ASSIGNMENT:
How many lines in the material below include the string "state"? Only the number should be given.

----------

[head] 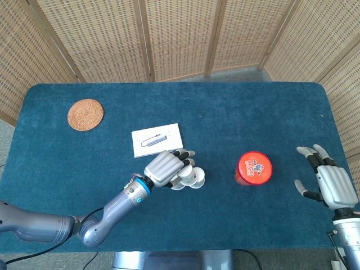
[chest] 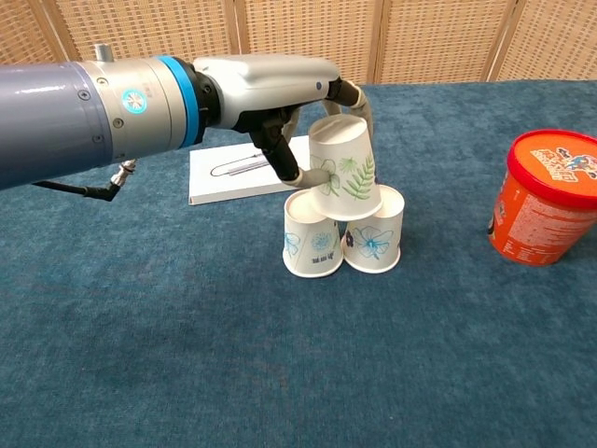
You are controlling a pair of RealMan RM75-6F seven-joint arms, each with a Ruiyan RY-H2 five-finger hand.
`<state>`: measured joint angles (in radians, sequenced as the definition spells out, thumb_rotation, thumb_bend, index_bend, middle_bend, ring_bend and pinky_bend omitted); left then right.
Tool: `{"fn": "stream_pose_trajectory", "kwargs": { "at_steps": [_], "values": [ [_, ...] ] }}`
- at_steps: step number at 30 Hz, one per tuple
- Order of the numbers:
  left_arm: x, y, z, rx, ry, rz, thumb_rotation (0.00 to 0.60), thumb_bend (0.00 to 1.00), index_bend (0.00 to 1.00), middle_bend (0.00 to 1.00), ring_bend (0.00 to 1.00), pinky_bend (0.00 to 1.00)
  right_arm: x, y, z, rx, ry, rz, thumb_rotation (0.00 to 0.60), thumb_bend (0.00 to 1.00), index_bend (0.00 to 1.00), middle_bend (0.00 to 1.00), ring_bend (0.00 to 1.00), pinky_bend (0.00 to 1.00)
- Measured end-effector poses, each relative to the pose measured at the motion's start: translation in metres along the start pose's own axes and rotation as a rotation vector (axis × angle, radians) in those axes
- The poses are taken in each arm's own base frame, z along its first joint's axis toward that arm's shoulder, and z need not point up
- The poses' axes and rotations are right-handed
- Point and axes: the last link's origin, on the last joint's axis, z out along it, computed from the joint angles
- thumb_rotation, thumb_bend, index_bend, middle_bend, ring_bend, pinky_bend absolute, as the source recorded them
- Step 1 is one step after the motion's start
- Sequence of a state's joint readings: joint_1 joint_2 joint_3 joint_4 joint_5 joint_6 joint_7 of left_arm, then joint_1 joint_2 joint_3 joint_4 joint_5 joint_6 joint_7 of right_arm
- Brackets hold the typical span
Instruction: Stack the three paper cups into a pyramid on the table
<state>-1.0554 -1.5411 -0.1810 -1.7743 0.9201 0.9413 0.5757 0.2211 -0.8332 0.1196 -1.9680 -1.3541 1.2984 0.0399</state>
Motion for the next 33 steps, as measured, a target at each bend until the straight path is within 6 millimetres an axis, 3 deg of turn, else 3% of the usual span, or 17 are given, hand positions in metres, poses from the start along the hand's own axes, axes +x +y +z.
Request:
{"fn": "stream_pose_trajectory", "kwargs": {
  "at_steps": [5, 11, 17, 26, 33],
  "values": [
    [-0.0012, 0.0017, 0.0001, -0.001, -0.014, -0.001, 0.600, 0.46, 0.28, 0.09, 0.11, 0.45, 0.0008, 0.0012, -0.0011, 0.000, 0.003, 0.004, 0.600, 0.40, 0.14, 0.18, 0.00, 0.25],
    [-0.0006, 0.0027, 0.0014, -0.005, -0.006, -0.002, 0.600, 0.46, 0.23, 0.03, 0.02, 0.33, 0.0015, 0.0026, -0.0021, -0.003, 0.004, 0.006, 0.600, 0.40, 0.14, 0.19, 0.00, 0.26],
    [-0.0002, 0.0029, 0.0032, -0.008, 0.000, -0.004, 0.600, 0.46, 0.18, 0.00, 0.00, 0.21, 0.0021, 0.0031, -0.0023, -0.003, 0.006, 0.009, 0.600, 0.40, 0.14, 0.19, 0.00, 0.27],
    [-0.0007, 0.0025, 0.0028, -0.009, -0.015, -0.004, 0.600, 0.46, 0.17, 0.00, 0.00, 0.19, 0.0030, 0.0034, -0.0026, -0.005, 0.009, 0.009, 0.600, 0.40, 0.14, 0.19, 0.00, 0.27],
    [0.0019, 0.0024, 0.0028, -0.010, -0.002, -0.007, 0.600, 0.46, 0.10, 0.00, 0.00, 0.13, 0.0040, 0.0032, -0.0029, -0.005, 0.012, 0.009, 0.600, 0.40, 0.14, 0.19, 0.00, 0.27]
  ]
}}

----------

RESPONSE TO THE EXERCISE:
3